The project for main client Haw & Inglis involved construction of a 90-m-long bridge comprising three 32m-long spans, with an average height from ground level of 8m. The substructure comprised two abutments and two piers. All foundations were founded on 1 050mm piles augered and socketed into bedrock with an average depth of 7m.

The superstructure comprised 18 precast beams, each 29.9m long and weighing about 60t. These beams were constructed on a site adjacent to the bridge, from where they were transported and placed in position. An in-situ concrete slab covered the beams in order to cater for two lanes crossing the river. The superstructure was completed by F-shape Type A parapets.

The civil engineering company contacted Concord Cranes regarding the transportation and placing of the precast beams to a radius of about 20m. The height from the platform to the top of the deck was between 9m to 10m.

The 750t crane required for this project was sourced from group company Concord Castle, Concord Cranes CEO, Herman van Staden, points out. “The original quote was based on a 550t crane, the largest available in our fleet at the time, which would have necessitated construction of large platforms in order to extend the reach of the 550t crane. These platforms required stabilisation on the 3-m-deep silt riverbed.

“We therefore proposed that our new 750t crane be deployed on the project, which was still in Germany at the time. However, its delivery to South Africa was well in advance of the date when it would be needed,” he explains. “This is a seriously impressive piece of machinery that is able to work with great accuracy.”

In two days

The contract with Concord Castle was based on the site establishment of all required cranes, equipment, and trucks to complete the transportation and placement of the precast beams. Equipment supplied included all lifting slings, guide ropes, shackles, and chains needed to carry out the work safely.

In addition, the company provided trained riggers and staff and submitted the required lifting and rigging studies, method statements, and occupational health and safety file to the satisfaction of the main contractor and engineer. Lastly, the company oversaw the mechanical, maintenance, and back-up support for all the machinery.

Rigging operation

A qualified rigger supervised the lifting process at the precast yard, where the 60t beams were lifted in tandem by the 90t and 110t cranes onto an extendable trailer. Two 32mm-diameter steel lifting hooks were cast into each end of a beam. The cranes were positioned at each end with the trailer parked next to the beam.

Once the beam was placed onto the truck, it was tied down with chains. The 40m-long truck drove to the bridge, which was about 300m away from the precast yard. The main rigger then assumed charge of the operation, and supervised the lifting and placement of each beam onto the bridge.

The truck stopped at a predetermined position, from where special slings were connected to the lifting hooks on each beam.

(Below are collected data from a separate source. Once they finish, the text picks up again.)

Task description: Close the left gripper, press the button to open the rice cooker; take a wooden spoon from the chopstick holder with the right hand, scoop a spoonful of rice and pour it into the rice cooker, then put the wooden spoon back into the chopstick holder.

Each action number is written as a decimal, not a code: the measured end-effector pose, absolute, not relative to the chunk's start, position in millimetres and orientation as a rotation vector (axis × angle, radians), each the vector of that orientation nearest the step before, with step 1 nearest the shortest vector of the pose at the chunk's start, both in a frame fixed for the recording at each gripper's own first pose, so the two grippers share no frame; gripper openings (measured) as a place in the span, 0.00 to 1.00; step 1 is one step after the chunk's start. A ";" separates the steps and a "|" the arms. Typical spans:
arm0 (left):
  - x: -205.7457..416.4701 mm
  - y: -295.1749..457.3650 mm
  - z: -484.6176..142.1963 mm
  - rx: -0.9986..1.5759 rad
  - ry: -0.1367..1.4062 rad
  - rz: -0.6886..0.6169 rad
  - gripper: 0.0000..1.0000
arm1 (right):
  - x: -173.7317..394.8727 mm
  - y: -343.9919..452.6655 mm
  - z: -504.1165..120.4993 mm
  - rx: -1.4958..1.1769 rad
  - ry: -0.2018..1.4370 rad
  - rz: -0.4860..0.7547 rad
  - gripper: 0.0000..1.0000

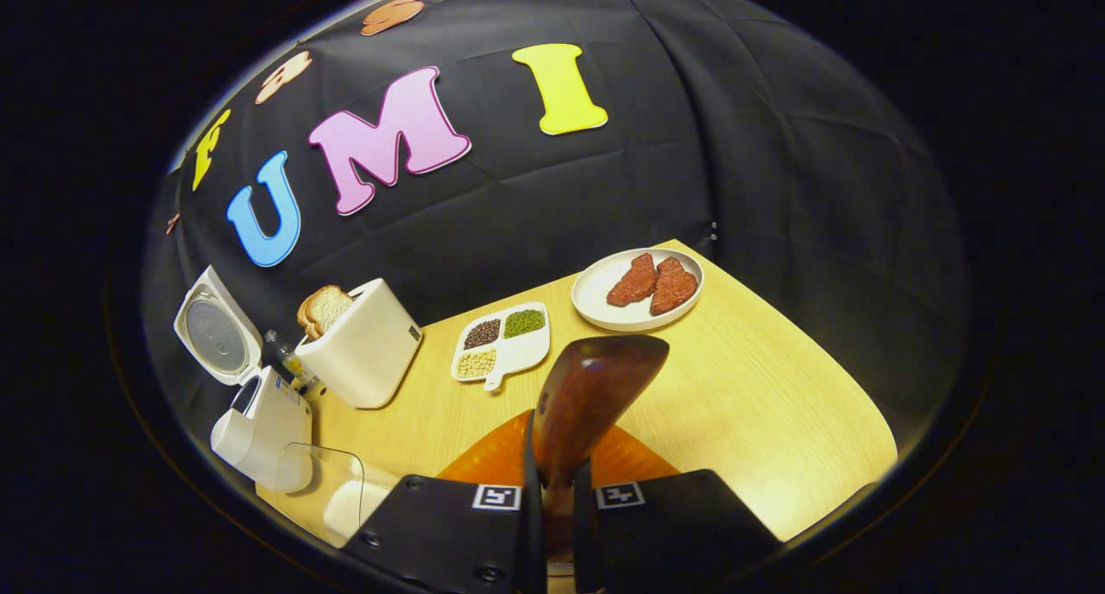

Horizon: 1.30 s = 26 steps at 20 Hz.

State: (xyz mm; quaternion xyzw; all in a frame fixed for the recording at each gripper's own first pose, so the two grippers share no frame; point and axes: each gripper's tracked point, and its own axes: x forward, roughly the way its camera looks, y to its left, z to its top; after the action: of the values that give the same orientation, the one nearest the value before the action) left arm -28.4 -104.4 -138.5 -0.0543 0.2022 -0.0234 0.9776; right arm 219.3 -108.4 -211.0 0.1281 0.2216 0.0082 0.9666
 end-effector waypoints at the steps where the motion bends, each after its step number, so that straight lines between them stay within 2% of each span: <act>1: -28.4 -102.3 -137.6 -0.111 0.402 -0.048 0.96 | 213.7 -105.7 -203.4 0.238 0.433 0.021 0.16; 14: -25.1 -41.5 -137.7 -0.139 0.361 -0.121 0.96 | 170.3 -54.0 -89.4 0.137 0.292 0.041 0.14; 22: -26.7 14.0 -165.7 -0.206 0.371 -0.128 0.96 | 160.2 38.3 -59.2 0.122 0.257 0.132 0.14; 26: -25.2 35.1 -179.6 -0.245 0.389 -0.117 0.96 | 160.6 82.5 -76.5 0.074 0.274 0.191 0.14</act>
State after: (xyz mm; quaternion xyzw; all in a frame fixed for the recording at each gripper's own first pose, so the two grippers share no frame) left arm -25.2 35.1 -179.6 -0.1213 0.1926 -0.0581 0.9720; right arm 160.6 82.5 -76.5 0.0367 0.1362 0.0949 0.9854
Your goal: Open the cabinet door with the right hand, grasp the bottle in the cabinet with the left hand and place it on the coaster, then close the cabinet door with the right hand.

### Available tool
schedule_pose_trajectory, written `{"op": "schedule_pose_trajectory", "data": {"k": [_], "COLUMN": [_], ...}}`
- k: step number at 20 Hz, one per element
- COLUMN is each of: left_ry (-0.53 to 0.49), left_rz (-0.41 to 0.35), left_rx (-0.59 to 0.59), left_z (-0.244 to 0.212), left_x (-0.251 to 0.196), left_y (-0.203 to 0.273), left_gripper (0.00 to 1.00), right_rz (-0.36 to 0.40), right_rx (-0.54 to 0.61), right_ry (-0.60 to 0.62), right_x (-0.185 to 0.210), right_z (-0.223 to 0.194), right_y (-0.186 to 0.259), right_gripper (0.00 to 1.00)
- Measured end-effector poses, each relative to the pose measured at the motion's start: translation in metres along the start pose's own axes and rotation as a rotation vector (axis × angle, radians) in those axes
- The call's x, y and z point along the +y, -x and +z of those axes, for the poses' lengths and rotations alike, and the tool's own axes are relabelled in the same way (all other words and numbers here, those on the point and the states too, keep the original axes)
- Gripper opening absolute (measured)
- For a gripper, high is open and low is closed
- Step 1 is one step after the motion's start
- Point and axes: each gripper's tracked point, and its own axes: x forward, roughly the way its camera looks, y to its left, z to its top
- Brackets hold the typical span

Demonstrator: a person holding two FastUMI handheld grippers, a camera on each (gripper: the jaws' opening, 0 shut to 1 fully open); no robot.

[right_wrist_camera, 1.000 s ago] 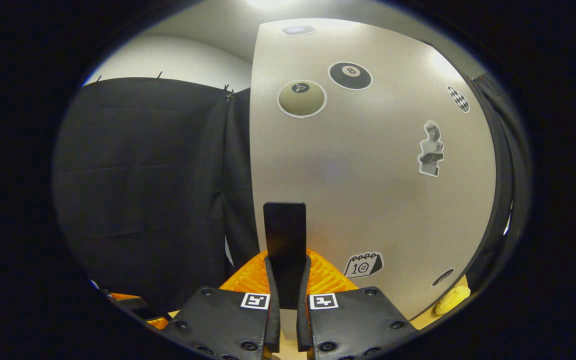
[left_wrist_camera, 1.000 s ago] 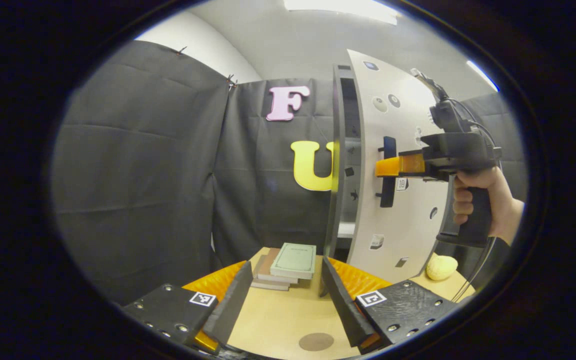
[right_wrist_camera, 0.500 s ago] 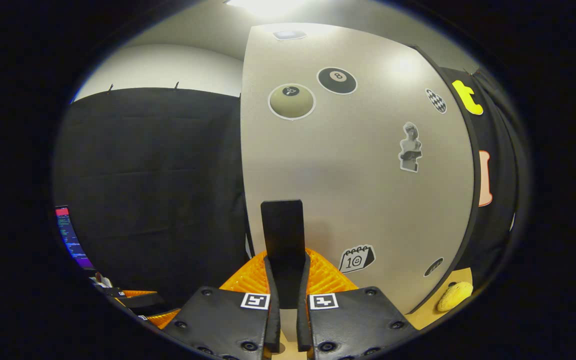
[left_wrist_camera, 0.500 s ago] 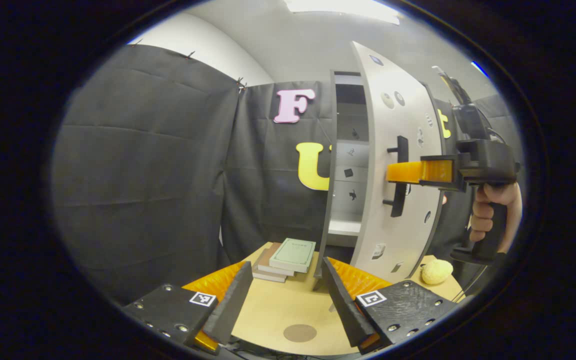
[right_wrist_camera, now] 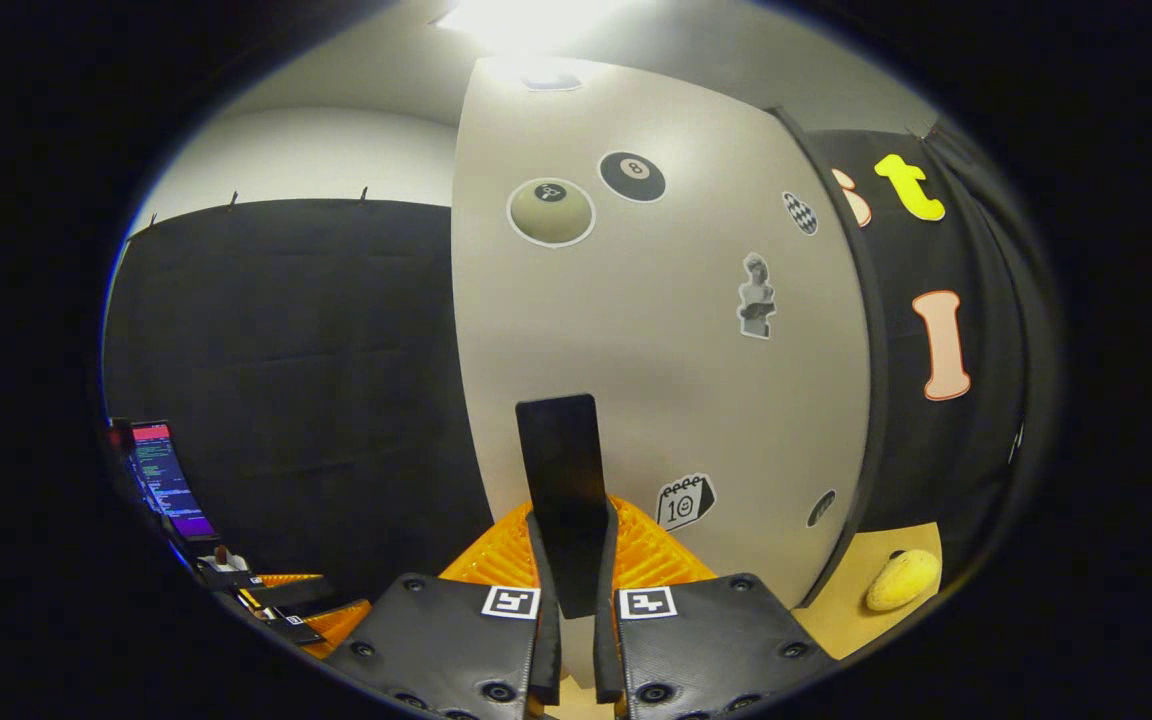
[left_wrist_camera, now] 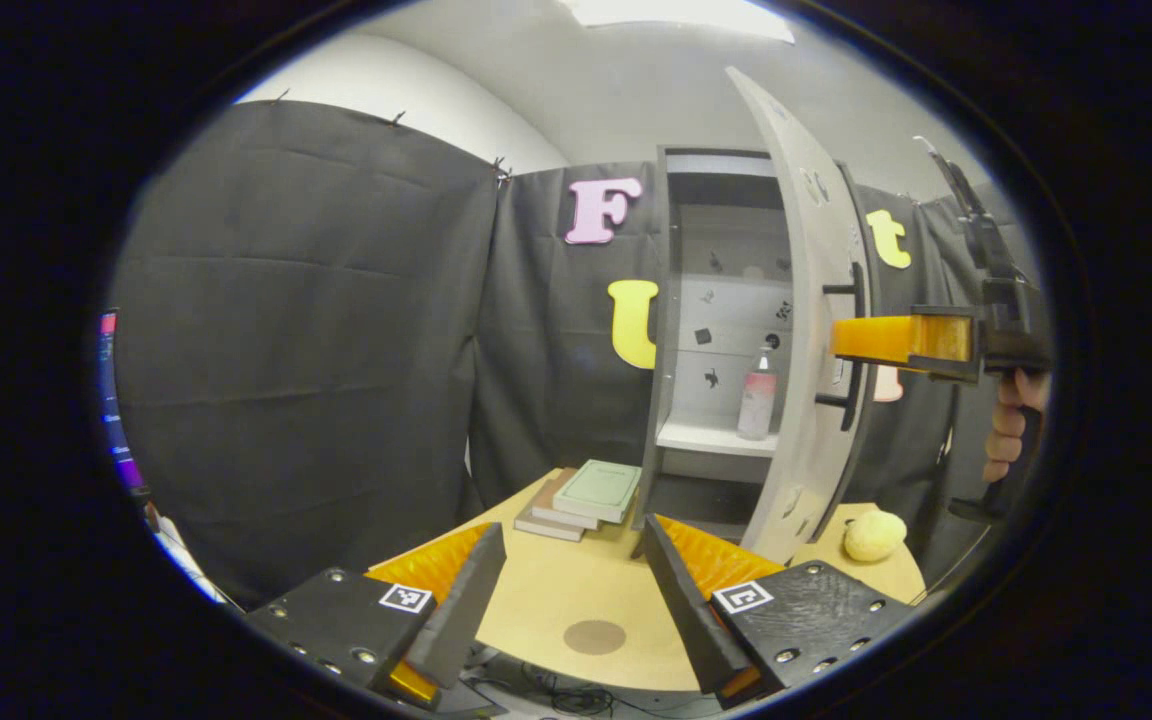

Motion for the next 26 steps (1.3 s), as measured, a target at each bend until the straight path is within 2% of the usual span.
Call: {"op": "schedule_pose_trajectory", "data": {"k": [1, 5, 11, 13, 17, 18, 22, 24, 26], "left_ry": [0.002, -0.008, -0.033, -0.043, -0.031, -0.028, -0.023, -0.024, -0.027], "left_rz": [-0.004, -0.032, -0.095, -0.120, -0.200, -0.222, -0.325, -0.377, -0.420], "left_rx": [0.003, 0.001, -0.009, 0.001, 0.007, 0.016, 0.033, 0.032, 0.035], "left_z": [-0.001, 0.002, 0.008, 0.007, 0.010, 0.007, 0.008, 0.014, 0.019], "left_x": [-0.006, -0.025, -0.055, -0.068, -0.099, -0.104, -0.125, -0.129, -0.128], "left_y": [0.002, 0.002, -0.017, -0.030, -0.060, -0.069, -0.105, -0.126, -0.150], "left_gripper": [0.84, 0.84, 0.84, 0.85, 0.84, 0.84, 0.84, 0.88, 0.84], "right_rz": [-0.002, -0.037, -0.155, -0.225, -0.344, -0.375, -0.438, -0.506, -0.546], "right_rx": [-0.002, -0.016, -0.043, -0.047, -0.046, -0.042, -0.053, -0.055, -0.063], "right_ry": [-0.008, -0.030, -0.048, -0.034, 0.003, 0.007, -0.033, -0.005, -0.030], "right_x": [-0.003, -0.015, -0.035, -0.048, -0.092, -0.102, -0.106, -0.109, -0.111], "right_z": [0.000, 0.003, 0.004, 0.005, 0.007, 0.007, 0.005, 0.004, 0.002], "right_y": [0.003, 0.006, 0.044, 0.058, 0.076, 0.080, 0.083, 0.090, 0.093], "right_gripper": [0.12, 0.15, 0.14, 0.14, 0.13, 0.10, 0.06, 0.02, 0.06]}}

Guide ropes were also tied to each end of the beam. Each rope was handled by a team of about five workers, and a leader employed by Concord Castle.

Guide ropes were used to stabilise and steer the elements when these were up in the air. This was critical, as any wind or other external forces could cause the elements to rotate or swing out of control.

The rigger communicated with the 750t crane operator by means of a two-way radio, and supervised the guide-rope teams in securely lifting and placing the beams into position. Separate teams were positioned on top of the bridge to receive the beams and steer them onto the bridge bearings.


Before the crane released the load completely, the beams were secured to the bridge by the main contractor in order to prevent them from falling over. Once secured, the load was released and the slings untied. During the placement process, the extendable trailer travelled back to the precast yard, and the process was repeated for the next beam.

“The service and supervision provided by Concord Castle was professional and safety-conscious,” concludes Johan Ehlers of Haw & Inglis.